ETF-Investment: Je länger die Dauer der Anlage, desto größer der Effekt
ETF auf den All-Country-Index gibt es nur wenige, doch auch hier unterscheiden sich die Kosten gewaltig: Das günstigste Produkt ist der thesaurierende ishares MSCI ACWI mit 0,2 Prozent Gesamtkosten, das teuerste das Konkurrenzprodukt von Amundi mit 0,45 Prozent Kosten. Auch hier summieren sich die Kosten bei langen Anlagezeiträumen zu großen Summen. Wer das teuerste Produkt wählt, hat hier mit einer monatlichen Sparsumme von 200 Euro nach zehn Jahren 41.474 Euro und damit gut 600 Euro weniger im Depot als der Anleger mit dem günstigsten ETF. Grundsätzlich gilt dabei: je länger die Anlagedauer, desto größer die Auswirkung.

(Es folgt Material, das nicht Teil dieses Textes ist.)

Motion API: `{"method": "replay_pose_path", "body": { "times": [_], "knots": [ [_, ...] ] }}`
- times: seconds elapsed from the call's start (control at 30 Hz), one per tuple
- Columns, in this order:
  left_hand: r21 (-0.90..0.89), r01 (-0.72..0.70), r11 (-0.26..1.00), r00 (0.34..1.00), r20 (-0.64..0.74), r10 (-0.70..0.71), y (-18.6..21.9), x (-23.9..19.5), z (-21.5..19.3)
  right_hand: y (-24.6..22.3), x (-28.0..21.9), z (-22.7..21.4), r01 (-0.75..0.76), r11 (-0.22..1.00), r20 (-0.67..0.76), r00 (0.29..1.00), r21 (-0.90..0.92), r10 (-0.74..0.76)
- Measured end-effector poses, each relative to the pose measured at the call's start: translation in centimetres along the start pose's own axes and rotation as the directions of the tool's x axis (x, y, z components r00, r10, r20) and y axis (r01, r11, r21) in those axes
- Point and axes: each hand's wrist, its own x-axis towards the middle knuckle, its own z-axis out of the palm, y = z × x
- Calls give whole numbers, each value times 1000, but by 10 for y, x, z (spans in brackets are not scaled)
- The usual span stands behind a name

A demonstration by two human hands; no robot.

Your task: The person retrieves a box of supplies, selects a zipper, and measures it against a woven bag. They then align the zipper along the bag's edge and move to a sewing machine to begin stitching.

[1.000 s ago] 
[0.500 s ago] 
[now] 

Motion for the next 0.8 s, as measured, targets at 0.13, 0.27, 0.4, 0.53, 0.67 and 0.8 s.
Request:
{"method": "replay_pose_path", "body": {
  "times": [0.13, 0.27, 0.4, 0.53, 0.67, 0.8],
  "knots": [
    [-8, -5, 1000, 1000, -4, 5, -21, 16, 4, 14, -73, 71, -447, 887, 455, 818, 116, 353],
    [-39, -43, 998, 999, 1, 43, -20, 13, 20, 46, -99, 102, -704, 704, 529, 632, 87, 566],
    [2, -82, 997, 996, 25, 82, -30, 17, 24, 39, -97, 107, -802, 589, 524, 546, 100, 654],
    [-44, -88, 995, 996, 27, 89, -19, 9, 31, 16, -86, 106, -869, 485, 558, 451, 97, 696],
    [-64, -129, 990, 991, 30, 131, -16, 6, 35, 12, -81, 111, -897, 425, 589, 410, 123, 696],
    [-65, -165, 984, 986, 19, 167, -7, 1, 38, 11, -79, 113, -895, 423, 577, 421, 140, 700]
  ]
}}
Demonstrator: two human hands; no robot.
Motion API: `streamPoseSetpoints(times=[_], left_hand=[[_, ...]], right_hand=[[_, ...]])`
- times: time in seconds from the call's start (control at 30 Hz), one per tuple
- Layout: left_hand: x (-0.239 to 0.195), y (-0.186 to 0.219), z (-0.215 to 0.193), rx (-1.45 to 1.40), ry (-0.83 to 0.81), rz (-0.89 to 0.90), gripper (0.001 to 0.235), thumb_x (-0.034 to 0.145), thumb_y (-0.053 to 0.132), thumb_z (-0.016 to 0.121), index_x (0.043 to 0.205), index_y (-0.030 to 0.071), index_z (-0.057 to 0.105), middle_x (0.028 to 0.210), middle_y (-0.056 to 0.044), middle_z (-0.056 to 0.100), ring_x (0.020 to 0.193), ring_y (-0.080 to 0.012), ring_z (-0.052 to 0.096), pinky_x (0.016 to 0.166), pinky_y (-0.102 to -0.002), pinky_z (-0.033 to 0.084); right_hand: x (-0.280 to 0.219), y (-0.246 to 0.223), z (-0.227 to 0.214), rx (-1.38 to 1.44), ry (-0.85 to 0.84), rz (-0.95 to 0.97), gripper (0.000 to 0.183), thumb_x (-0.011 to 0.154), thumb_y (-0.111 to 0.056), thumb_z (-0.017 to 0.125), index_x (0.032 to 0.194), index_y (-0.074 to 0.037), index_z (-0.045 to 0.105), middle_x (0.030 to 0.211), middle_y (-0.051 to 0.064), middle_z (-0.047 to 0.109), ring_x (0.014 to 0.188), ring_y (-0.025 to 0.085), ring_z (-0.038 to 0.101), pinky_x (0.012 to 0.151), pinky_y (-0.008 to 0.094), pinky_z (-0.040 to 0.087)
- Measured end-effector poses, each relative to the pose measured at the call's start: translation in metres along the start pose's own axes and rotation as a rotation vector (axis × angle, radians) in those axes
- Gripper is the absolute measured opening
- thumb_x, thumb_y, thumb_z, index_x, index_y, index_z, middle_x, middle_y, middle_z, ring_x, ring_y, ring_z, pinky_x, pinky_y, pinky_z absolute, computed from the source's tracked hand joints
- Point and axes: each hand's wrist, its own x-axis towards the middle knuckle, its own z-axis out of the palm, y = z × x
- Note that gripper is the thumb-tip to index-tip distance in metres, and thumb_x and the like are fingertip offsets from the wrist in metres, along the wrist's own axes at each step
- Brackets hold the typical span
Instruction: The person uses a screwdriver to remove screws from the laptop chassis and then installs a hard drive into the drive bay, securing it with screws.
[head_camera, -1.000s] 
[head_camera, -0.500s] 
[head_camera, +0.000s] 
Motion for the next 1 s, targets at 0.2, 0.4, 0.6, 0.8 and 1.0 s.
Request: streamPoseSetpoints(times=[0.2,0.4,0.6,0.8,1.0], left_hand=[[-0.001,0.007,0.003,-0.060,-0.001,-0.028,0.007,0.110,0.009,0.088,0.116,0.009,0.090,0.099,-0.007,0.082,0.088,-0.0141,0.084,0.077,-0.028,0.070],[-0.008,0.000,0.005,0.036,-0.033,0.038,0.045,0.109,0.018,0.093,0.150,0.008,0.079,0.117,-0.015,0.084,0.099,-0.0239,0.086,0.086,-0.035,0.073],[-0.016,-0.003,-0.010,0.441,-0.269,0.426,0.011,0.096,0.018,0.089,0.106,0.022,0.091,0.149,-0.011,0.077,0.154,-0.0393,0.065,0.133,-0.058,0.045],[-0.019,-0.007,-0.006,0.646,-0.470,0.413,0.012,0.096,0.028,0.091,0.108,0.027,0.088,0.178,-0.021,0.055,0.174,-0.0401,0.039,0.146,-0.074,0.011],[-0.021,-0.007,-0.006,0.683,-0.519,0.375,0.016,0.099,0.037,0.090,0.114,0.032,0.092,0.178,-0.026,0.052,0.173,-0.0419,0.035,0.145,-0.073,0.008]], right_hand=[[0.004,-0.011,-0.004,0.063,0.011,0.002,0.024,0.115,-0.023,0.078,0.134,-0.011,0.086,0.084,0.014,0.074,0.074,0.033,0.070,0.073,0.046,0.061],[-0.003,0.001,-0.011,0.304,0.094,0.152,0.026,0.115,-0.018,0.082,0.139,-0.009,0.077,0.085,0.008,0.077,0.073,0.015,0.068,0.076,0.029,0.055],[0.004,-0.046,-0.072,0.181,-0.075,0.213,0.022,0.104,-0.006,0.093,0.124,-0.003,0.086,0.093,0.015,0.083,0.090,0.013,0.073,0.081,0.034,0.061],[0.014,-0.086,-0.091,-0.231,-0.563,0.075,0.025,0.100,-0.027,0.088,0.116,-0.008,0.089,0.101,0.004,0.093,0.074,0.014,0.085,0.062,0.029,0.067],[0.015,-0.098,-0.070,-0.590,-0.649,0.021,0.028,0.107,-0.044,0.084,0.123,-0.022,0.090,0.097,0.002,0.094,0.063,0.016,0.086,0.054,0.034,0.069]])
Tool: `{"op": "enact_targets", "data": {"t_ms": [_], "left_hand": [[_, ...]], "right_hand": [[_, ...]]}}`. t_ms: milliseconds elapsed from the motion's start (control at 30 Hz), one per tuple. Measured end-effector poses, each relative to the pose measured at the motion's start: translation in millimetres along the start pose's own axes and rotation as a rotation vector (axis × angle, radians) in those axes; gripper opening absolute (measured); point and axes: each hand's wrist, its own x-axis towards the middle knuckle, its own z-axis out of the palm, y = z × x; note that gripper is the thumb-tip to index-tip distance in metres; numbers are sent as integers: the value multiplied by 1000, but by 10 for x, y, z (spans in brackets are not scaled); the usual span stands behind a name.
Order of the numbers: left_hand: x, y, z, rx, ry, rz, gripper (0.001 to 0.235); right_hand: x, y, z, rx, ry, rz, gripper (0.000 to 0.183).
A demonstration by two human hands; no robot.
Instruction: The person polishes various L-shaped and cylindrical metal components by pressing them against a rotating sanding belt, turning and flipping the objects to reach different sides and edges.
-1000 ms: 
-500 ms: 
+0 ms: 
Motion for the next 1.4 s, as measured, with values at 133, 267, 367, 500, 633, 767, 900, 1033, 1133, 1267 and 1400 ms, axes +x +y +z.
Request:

Übrigens: die Kosten belasten natürlich auch den Einmalanleger. 20.000 Euro lang mit einer Rendite von 8,5 Prozent pro Jahr und 0,1 Prozent jährlichen Kosten werden nach 30 Jahren zu 224.378 Euro. Bei 0,5 Prozent Kosten sind es 25.217 Euro weniger. Kauft man einen global anlegenden, aktiv gemanagten Fonds, bei dem ein Fondsmanager stets aufs Neue die passenden Aktien aussucht, dann liegen die Gebühren oft bei zwei Prozent – und mehr. Die Folgen sind gewaltig: 30 Jahre Anlagedauer mit 20-mal höheren Kosten (zwei statt 0,1 Prozent) würden das Anlageergebnis um gut 97.000 Euro schmälern, bei sonst gleicher Wertentwicklung der Aktien.
Ganz entscheidend für einen Sparer sind zudem die Kaufkosten bei der Bank. Sowohl Direktbanken als auch Filialbanken schlagen beim Kauf eines ETF häufig Gebühren auf, manchmal 1,25, meist 1,5 Prozent, bei den Volks- und Raiffeisenbanken sind es sogar 1,75 Prozent. Allerdings haben viele Banken stets Produkte im Angebot, bei denen keine Kosten anfallen. Bei der Consorsbank etwa sind derzeit 480 von 1700 ETF gebührenfrei besparbar, bei der Comdirect sind es 200 von gut 1700. Im s-Broker verlangen die Sparkassen zumindest für konzerneigene Produkte der Sparkassen-Fondstochter Deka keine Kaufgebühren. Allerdings fallen hier Depotgebühren und Verwahrpreise an, die die Renditen deckeln. Auch andere Banken und Broker bieten meist temporäre Aktionen, die die ETF einzelner Anbieter gratis anbieten. Bei Neobrokern wie Scalable, Trade Republic, Trade Place oder Zero ist das Besparen von ETF auf weiter Strecke komplett kostenlos.